Falling interest rate amid coronavirus crisis has impacted income of many investors who depended on debt instruments; those with surplus cash can consider peer-to-peer lending, which is attracting increasing interest from people willing to lend to those in need of short-term financing — whether individuals or small businesses
KEY HIGHLIGHTS
- P2P lending helps earn decent returns and bridge the credit gap in the economy
- P2P platforms connect lenders with borrowers; former earns interest and latter receives loans
- It faces a high level of risk due to unsecured lending and is suitable mostly for investors with a high-risk appetite
- Coronavirus lockdown has reduced demand for loans, but willingness to lend stays
- Risk of defaults has increased post-COVID-19, but a well-managed portfolio may still earn 12-14%
- Minimum Rs 25,000 and maximum Rs 50 lakh can be invested across P2P platforms
- Exposure to single borrower can’t exceed Rs 50,000
- A few P2P players have their lending limits within RBI’s prescribed limits
The falling interest rate has impacted the income of many investors who depended on debt instruments such as fixed deposits, bonds, debentures, government securities and debt mutual funds.
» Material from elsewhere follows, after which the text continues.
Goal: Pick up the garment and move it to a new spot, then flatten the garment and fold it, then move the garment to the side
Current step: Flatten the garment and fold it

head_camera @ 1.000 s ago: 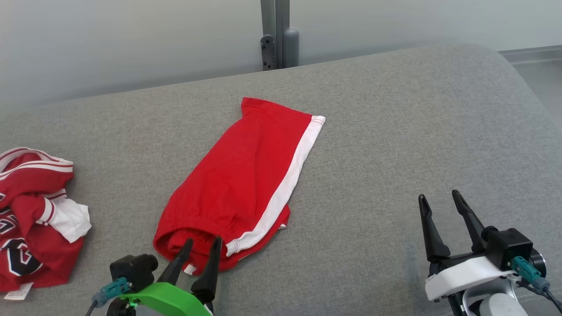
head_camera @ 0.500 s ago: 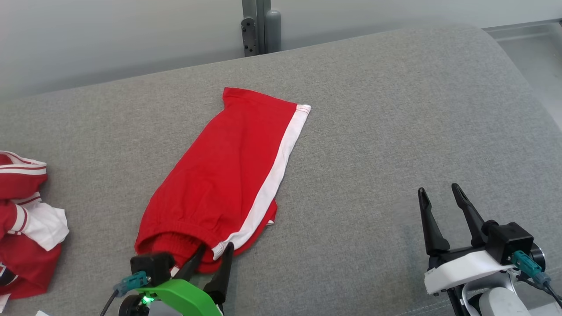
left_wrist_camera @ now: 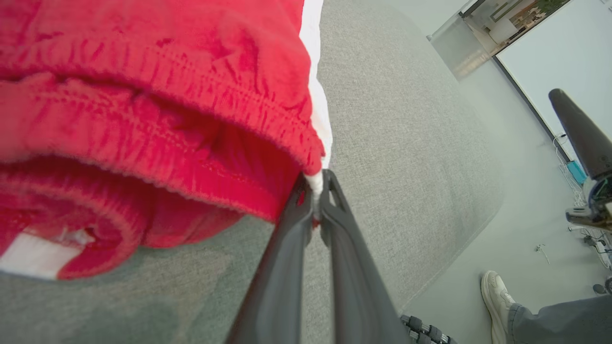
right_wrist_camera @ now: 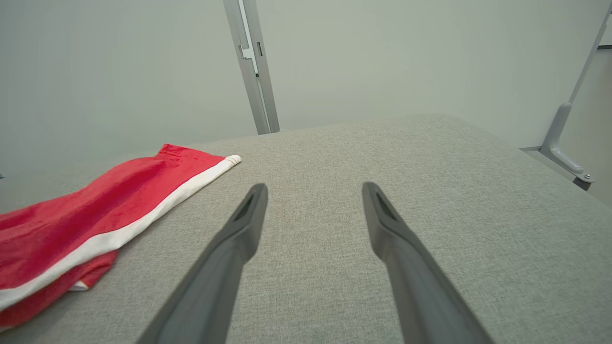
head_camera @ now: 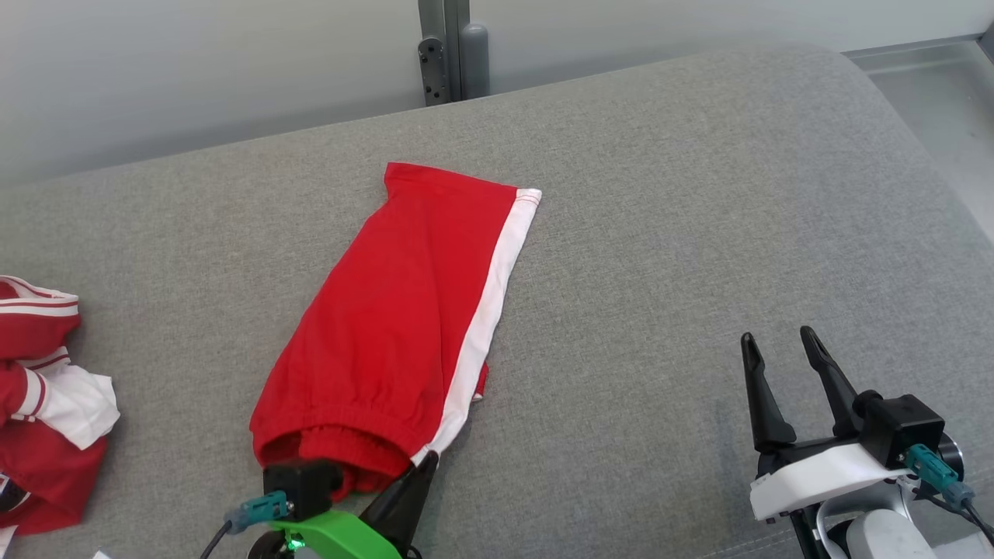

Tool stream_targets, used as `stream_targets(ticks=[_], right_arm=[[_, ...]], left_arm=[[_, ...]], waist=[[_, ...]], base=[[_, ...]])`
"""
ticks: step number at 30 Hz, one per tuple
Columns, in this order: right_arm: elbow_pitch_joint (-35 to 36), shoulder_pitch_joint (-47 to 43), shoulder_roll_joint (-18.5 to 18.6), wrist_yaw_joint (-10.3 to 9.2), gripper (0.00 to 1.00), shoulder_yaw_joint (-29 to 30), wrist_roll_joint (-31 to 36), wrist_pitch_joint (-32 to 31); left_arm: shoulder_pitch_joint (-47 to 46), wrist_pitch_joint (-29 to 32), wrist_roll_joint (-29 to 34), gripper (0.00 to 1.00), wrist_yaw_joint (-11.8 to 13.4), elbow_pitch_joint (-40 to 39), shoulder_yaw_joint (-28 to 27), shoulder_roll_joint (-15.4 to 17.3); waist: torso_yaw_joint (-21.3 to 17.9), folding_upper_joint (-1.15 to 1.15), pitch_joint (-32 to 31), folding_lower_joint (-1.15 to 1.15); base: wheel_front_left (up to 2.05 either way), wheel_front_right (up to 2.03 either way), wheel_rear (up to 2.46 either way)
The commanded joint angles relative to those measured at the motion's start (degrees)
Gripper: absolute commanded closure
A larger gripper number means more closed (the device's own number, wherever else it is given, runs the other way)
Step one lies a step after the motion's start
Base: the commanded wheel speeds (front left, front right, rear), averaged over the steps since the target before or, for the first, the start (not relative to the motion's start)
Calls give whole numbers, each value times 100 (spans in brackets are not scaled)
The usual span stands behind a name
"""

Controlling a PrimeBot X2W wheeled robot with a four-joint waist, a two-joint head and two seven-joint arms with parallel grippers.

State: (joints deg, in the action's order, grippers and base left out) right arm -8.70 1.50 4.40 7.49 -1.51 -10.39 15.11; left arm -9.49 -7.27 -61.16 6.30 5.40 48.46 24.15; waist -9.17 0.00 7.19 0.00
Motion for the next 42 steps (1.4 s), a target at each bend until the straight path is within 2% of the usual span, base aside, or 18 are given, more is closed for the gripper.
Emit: stream_targets(ticks=[1,6,11,12,13,18,21,24,30,33,35,39,42], right_arm=[[-9,-19,-2,0,0,11,-13,7],[-20,-96,-23,0,0,50,-7,7],[-14,-119,-36,0,0,71,0,7],[-23,-116,-33,0,0,59,4,7],[-31,-114,-29,0,0,50,9,7],[-53,-113,-1,0,0,50,16,7],[-59,-177,22,0,0,49,33,7],[-26,-224,53,0,0,67,64,7],[40,-356,124,0,0,200,128,7],[69,-412,156,0,0,254,181,6],[99,-448,171,0,0,311,208,7],[142,-488,200,0,0,370,305,7],[109,-522,209,0,0,426,380,7]], left_arm=[[129,15,-69,100,-36,-40,7,88],[521,-27,-287,100,-114,-176,-72,320],[770,-94,-442,100,-71,-199,-202,572],[784,-122,-450,82,-40,-192,-243,592],[796,-156,-461,2,-24,-187,-268,591],[772,-131,-486,0,-141,-284,-206,504],[820,-334,-332,0,-155,-403,-222,506],[972,-632,-106,0,41,-556,-433,485],[1422,-794,438,0,441,-787,-912,424],[1563,-794,1123,0,658,-765,-1329,352],[1710,-792,1480,0,721,-768,-1636,167],[2013,-794,2256,0,590,-699,-2314,-206],[2228,-795,2696,0,350,-557,-2779,-539]], waist=[[23,0,-15,0],[97,0,-74,0],[210,0,-86,0],[234,0,-88,0],[253,0,-93,0],[321,0,-129,0],[363,0,-204,0],[408,0,-305,0],[577,0,-590,0],[697,0,-705,0],[772,0,-775,0],[907,0,-878,0],[1002,0,-970,0]], base=[[0,0,0],[0,0,0],[0,0,0],[0,0,0],[0,0,0],[0,0,0],[0,0,0],[0,0,0],[0,0,0],[0,0,0],[0,0,0],[0,0,0],[0,0,0]])
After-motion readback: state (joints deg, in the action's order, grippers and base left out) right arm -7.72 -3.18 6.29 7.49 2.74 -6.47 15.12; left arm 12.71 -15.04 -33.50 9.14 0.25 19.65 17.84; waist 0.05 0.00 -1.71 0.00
At a time when the interest rate has fallen significantly, gold prices are trading near record highs with the limited scope of similar performance in near future, stocks markets are volatile and the sentiment is negative towards debt funds due to defaults and liquidity issues, investors with surplus cash are looking for new investment avenues to deploy their savings. One such investment is peer-to-peer lending, which is attracting increasing interest from people willing to lend to those in need of short-term financing – whether individuals or small businesses.